- Poster
- Directed by: T. Rajendar
- Written by: T. Rajendar
- Produced by: Usha Rajendar
- Starring: T. Rajendar Srividya Amala
- Cinematography: T. Rajendar
- Edited by: K. R. Ramalingam
- Music by: T. Rajendar
- Production company: Thanjai Cine Arts
- Release date: 4 February 1986;
- Country: India
- Language: Tamil

= Mythili Ennai Kaathali =

1986 film by T. Rajendar

Mythili Ennai Kaathali is a 1986 Indian Tamil-language romantic drama film written, directed and scored by T. Rajendar. The film stars Rajendar, Srividya and Amala in her feature debut. It was released on 4 February 1986.

== Plot ==

Manikkam loves Mythili, but it turns out to be a one-sided love. He admires a story writer whose name is also Mythili.
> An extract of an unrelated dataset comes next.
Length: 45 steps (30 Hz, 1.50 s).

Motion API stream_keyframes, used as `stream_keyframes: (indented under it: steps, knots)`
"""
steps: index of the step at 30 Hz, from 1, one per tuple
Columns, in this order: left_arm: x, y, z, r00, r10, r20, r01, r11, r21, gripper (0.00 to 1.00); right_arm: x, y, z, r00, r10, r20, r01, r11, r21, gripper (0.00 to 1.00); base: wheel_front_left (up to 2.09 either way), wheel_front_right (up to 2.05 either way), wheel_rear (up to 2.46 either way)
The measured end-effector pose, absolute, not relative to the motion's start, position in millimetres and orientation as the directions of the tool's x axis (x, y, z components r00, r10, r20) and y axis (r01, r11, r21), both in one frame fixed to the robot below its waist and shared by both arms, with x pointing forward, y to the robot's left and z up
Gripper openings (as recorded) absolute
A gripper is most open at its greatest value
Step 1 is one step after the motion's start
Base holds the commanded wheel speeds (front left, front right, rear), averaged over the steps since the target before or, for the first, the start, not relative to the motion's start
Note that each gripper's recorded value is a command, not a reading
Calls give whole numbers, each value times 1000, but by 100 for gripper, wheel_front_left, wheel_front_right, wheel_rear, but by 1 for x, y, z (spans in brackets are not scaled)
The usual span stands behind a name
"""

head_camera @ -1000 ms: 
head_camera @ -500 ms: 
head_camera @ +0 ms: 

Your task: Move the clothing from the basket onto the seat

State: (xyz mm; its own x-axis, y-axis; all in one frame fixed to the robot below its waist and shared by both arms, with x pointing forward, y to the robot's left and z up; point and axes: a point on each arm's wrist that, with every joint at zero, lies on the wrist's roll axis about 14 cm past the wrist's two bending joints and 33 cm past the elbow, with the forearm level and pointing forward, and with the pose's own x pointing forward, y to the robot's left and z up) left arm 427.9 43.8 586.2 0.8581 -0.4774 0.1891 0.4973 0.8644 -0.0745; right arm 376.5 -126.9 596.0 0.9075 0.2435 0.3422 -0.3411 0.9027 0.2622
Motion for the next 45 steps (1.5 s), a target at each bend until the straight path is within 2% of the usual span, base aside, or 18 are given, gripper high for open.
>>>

She falls in love with him after knowing about his personal tragedies.

== Production ==
Mythili Ennai Kaathali is the feature film debut of Amala. She was cast as Rajendar wanted a trained classical dancer in that role.

== Soundtrack ==
The music was composed by T. Rajendar who also wrote the songs. The song "Oru Ponmaanai" is set in the raga Bowli. The song "En Aasai Mythiliye" was later remixed by Yuvan Shankar Raja in Manmadhan (2004).

| Song | Singers |
|---|---|
| "Ada Ponnaana Manase" | T. Rajendar |
| "Engum Mythili" | S. P. Balasubrahmanyam |
| "En Aasai Mythiliye" | T. Rajendar, Chorus |
| "Kanneeril Moolgum" | S. P. Balasubrahmanyam, S. Janaki |
| "Mayil Vanthu" | S. P. Balasubrahmanyam |
| "Paavaadai" | Malaysia Vasudevan |
| "Oru Ponmaanai" | S. P. Balasubrahmanyam |
| "Rakkaala Velaiyila" | S. P. Balasubrahmanyam, S. Janaki |
| "Saareeram" | S. P. Balasubrahmanyam |
| "Thaneerile" | S. P. Balasubrahmanyam |
| "Naanum Undhan" | S. P. Balasubrahmanyam |

== Release and reception ==
Mythili Ennai Kaathali was released on 4 February 1986. Jayamanmadhan of Kalki criticised the editing, dances and art direction, feeling that if the multitasking Rajendar handled them too the film may have come better. Rajendar won the Cinema Express Award for Best Music Director – Tamil.